Die Betriebsaufgaben von Personen- und Kapitalgesellschaften haben im Jahresvergleich leicht zugenommen. Im Januar meldeten 1.391 Unternehmen Insolvenz an. Obwohl dies einen Rückgang von acht Prozent im Vergleich zum Dezember bedeutet, stellt es dennoch eine Zunahme von vier Prozent im Vergleich zu Januar 2025 dar.
Erhebliche Auswirkungen hatten diese Insolvenzen vor allem in den größten betroffenen Unternehmen.

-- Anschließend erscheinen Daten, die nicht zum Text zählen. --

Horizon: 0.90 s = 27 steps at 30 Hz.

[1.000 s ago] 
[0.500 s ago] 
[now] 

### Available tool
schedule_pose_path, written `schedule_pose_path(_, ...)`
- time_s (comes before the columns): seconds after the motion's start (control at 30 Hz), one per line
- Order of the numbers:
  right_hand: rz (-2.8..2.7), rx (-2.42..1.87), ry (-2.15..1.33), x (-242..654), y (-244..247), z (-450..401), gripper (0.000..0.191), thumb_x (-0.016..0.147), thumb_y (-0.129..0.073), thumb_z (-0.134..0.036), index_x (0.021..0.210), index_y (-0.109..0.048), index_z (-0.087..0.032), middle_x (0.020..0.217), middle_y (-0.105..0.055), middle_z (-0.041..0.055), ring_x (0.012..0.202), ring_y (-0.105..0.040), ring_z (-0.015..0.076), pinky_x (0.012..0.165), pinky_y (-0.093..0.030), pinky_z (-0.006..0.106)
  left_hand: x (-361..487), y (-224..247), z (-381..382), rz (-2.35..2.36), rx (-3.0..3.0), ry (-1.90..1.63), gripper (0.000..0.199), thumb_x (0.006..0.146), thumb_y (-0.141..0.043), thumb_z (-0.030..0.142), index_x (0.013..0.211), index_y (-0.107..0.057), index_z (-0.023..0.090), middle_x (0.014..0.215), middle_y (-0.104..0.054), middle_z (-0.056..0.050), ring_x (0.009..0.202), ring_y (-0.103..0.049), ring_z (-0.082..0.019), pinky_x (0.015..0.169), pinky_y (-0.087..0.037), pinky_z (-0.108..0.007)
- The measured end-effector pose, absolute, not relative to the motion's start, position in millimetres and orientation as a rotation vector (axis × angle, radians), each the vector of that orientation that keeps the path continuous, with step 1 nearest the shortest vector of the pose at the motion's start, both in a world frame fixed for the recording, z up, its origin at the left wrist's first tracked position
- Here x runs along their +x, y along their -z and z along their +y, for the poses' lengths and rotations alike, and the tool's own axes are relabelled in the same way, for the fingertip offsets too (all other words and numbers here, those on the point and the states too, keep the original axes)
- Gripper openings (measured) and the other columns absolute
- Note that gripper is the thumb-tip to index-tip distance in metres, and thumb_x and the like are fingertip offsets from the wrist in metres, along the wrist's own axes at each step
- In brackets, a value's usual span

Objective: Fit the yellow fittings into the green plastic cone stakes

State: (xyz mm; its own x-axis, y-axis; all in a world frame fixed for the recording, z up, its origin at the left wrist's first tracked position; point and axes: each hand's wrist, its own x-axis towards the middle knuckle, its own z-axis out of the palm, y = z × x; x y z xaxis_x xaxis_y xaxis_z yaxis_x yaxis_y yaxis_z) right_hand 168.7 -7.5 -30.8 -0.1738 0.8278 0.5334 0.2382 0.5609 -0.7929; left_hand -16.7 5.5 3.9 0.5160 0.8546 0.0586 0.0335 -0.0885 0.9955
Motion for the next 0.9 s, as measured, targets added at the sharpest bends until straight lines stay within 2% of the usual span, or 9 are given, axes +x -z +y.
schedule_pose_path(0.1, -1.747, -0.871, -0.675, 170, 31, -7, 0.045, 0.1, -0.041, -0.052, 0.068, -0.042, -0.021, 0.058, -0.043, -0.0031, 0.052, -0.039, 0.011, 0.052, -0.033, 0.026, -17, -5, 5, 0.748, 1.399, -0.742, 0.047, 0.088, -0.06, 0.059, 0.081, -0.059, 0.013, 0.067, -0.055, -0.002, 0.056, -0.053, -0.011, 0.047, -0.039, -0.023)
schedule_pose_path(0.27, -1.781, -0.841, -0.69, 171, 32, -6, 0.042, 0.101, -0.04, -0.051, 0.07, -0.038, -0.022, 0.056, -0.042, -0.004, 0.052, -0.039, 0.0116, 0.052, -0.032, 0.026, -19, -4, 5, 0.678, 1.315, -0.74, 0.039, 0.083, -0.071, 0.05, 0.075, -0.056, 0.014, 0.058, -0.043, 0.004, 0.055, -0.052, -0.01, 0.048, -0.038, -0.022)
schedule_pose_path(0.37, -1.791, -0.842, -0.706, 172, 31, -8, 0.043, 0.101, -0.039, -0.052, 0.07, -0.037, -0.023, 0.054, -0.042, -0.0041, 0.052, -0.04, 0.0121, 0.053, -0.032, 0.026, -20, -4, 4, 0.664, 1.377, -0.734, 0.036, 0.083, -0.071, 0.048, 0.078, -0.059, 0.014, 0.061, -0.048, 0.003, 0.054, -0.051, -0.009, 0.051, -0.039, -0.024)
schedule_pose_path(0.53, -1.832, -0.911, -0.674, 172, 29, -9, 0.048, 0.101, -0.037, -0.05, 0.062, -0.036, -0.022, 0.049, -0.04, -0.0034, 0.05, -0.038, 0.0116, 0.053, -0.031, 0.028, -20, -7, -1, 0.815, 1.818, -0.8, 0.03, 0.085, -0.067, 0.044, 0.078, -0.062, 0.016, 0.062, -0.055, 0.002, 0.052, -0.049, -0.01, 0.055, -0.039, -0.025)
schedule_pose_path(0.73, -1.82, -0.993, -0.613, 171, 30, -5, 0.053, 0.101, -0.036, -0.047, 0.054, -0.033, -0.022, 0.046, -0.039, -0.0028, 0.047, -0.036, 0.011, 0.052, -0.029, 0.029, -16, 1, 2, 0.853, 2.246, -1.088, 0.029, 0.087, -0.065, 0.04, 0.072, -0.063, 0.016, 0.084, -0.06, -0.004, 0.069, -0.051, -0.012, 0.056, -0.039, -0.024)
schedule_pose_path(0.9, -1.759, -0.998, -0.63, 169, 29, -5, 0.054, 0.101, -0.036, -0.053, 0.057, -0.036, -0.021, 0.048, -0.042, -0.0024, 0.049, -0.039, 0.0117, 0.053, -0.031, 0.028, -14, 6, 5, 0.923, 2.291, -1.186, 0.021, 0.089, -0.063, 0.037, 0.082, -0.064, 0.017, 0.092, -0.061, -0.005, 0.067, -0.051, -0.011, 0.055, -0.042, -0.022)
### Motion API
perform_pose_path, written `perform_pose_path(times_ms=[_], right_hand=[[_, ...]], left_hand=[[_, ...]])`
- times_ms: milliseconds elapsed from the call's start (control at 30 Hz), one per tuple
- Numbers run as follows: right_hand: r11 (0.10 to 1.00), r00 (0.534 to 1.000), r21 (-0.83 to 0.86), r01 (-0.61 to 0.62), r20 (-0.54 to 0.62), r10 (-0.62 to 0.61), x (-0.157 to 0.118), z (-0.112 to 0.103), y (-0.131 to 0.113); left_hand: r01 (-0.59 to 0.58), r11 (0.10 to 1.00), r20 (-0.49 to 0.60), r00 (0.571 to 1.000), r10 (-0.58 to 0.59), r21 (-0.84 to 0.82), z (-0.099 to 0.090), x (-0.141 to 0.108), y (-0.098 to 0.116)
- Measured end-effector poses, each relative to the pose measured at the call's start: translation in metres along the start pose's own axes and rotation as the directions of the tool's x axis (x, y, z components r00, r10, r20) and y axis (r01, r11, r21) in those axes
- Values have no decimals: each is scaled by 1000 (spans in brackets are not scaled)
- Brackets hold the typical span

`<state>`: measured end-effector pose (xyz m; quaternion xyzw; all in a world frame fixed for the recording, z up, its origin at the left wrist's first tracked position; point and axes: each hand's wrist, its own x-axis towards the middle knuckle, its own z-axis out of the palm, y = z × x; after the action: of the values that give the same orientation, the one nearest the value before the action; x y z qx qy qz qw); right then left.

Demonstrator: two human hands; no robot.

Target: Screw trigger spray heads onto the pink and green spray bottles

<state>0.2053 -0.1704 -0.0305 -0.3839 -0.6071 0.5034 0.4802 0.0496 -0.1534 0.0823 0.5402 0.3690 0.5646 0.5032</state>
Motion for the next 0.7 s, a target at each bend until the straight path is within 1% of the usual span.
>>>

Hier standen fast 17.000 Arbeitsplätze auf dem Spiel – ein Anstieg von zehn Prozent gegenüber Dezember 2025 und 18 Prozent mehr als im Vergleichsmonat des Vorjahres.
Experten prognostizieren für das erste Quartal 2026 weiterhin hohe Insolvenzzahlen, insbesondere im Februar und März. Ab April könnte eine Beruhigung in Aussicht stehen, jedoch auf einem stabil hohen Niveau.
Diese Daten basieren auf Erhebungen, die das IWH seit 2020 durchführt. Im Fokus standen im Januar insbesondere größere Personaldienstleister, eine bedeutende Autovermietung und ein namhafter Gebäudedienstleister.